═════ TASK DATA ═════
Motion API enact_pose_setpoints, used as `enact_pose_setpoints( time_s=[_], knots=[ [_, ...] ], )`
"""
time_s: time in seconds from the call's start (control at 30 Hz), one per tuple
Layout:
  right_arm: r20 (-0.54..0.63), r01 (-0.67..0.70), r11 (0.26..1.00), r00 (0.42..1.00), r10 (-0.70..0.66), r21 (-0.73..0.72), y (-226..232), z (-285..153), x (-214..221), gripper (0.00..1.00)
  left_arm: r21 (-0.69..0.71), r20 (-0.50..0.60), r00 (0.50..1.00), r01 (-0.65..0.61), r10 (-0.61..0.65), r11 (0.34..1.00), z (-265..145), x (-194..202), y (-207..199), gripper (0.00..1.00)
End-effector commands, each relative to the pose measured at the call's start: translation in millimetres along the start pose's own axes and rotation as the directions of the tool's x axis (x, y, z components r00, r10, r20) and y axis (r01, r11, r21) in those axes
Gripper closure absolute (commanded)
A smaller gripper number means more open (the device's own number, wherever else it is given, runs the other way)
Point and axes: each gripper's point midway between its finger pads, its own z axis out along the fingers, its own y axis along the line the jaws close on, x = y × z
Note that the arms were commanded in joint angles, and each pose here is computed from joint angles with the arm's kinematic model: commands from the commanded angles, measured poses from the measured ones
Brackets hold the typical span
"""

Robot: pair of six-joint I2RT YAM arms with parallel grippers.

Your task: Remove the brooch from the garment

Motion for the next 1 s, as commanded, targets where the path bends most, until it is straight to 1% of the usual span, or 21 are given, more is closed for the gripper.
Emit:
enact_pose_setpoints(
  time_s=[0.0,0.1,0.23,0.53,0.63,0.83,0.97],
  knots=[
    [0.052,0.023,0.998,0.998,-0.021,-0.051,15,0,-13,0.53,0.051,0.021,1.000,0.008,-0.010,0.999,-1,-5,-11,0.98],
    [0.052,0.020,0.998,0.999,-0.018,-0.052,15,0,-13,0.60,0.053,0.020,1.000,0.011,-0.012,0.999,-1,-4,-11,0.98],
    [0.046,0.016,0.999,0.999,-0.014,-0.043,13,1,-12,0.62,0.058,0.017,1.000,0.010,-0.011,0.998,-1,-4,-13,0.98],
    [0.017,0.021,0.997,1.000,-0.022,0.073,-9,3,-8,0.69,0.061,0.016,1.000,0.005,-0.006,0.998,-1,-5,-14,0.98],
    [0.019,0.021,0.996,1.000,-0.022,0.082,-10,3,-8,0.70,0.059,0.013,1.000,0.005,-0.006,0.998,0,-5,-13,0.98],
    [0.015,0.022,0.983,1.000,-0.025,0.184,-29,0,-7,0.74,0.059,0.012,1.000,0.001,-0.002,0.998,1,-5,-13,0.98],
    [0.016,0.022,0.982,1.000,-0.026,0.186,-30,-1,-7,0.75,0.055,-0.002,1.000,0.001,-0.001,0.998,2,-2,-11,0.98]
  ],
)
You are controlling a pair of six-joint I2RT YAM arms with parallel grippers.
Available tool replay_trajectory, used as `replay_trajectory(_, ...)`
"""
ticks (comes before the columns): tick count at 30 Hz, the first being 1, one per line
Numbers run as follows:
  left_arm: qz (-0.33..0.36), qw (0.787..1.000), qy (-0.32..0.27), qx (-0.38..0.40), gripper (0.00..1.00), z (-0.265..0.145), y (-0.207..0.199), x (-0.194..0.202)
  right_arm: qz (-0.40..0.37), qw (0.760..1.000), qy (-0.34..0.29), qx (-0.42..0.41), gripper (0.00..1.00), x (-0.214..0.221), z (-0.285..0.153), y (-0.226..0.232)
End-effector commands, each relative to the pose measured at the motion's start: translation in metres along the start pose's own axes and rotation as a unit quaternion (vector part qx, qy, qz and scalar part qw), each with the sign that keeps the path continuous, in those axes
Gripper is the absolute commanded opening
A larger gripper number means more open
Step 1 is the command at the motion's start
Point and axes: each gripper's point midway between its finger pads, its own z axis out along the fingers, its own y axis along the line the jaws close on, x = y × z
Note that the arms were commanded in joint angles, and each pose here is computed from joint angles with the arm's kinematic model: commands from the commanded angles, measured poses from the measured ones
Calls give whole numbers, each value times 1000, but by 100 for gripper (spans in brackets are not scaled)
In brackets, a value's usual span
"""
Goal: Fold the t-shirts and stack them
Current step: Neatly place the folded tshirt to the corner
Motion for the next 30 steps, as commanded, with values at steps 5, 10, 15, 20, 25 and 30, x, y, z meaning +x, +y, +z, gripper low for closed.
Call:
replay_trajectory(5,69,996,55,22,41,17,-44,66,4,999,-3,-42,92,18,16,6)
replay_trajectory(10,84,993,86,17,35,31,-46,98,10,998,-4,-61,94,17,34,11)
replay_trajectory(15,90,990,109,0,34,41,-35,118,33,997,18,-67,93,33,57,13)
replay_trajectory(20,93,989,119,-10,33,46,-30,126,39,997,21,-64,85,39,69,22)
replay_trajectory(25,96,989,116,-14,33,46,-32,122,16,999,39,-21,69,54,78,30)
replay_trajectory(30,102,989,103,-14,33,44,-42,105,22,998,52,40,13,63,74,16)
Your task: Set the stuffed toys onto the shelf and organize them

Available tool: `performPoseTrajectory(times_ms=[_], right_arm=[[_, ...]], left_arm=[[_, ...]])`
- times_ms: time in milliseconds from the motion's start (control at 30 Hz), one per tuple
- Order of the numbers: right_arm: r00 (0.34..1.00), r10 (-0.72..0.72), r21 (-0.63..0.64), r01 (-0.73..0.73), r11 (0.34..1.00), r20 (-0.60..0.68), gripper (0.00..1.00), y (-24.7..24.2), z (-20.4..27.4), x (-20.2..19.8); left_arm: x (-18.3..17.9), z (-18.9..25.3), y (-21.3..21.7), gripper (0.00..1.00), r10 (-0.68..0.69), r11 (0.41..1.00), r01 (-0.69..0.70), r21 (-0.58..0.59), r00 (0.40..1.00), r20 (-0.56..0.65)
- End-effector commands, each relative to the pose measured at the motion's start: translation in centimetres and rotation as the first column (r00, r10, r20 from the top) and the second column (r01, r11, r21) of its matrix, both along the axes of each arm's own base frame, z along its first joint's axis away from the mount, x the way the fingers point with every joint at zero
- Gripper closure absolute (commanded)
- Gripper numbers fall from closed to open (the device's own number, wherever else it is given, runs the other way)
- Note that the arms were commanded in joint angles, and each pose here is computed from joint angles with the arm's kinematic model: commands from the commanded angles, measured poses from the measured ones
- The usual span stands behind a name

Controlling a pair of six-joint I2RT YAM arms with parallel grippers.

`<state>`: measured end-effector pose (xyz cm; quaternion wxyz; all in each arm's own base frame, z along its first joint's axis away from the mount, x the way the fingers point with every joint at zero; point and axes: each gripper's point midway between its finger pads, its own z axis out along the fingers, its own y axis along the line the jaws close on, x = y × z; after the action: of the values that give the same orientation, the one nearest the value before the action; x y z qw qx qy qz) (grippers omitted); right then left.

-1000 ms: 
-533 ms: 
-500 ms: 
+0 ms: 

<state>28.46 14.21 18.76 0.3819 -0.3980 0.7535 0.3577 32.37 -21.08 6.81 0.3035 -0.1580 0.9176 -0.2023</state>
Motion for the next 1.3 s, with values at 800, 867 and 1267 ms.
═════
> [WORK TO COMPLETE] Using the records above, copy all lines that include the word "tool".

> [SOLUTION FOR THIS PROBLEM]
End-effector commands, each relative to the pose measured at the call's start: translation in millimetres along the start pose's own axes and rotation as the directions of the tool's x axis (x, y, z components r00, r10, r20) and y axis (r01, r11, r21) in those axes
Available tool replay_trajectory, used as `replay_trajectory(_, ...)`
Available tool: `performPoseTrajectory(times_ms=[_], right_arm=[[_, ...]], left_arm=[[_, ...]])`

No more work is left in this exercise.